UPDATED: The first 60 minutes of This is Our Home are a solid exercise in escalating tension, the deterioration of a relationship, and creeping psychological dread. For a movie that’s only 73 minutes, with credits, those don’t seem like bad odds. But damn does director Omri Dorani’s film hit a wall at that point. You can practically hear the screech of tires as all forward momentum comes to a sudden halt.
Up to that point, it’s slight, but effective meditation of grief and loss and a couple trying to salvage their relationship. It’s minimalist and made with a shoestring budget, but it’s well acted for the most part, narratively interesting in construction, and wonderfully edited.

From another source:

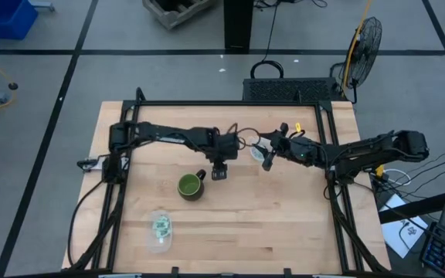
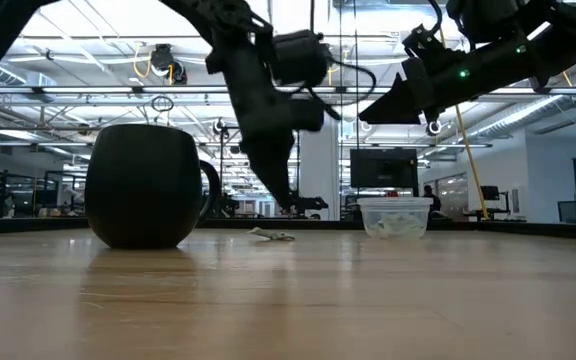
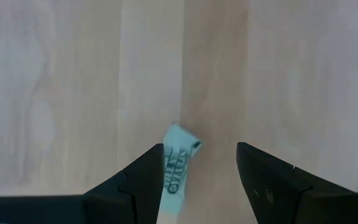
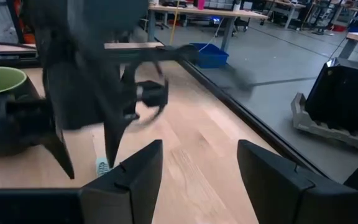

The key problems is that the story comes to its logical, if gnarly and unhinged, end at roughly the hour mark. What follows is empty filler that takes up space and feels like a ploy to stretch the run time to hit the minimum requirement for feature length. Multiple static shots drag out for twice as long as necessary and the final four minutes are a single unbroken shot of two characters walking down the side of a road. Not talking or doing anything, just walking. It’s a frustrating juxtaposition when so much was so good.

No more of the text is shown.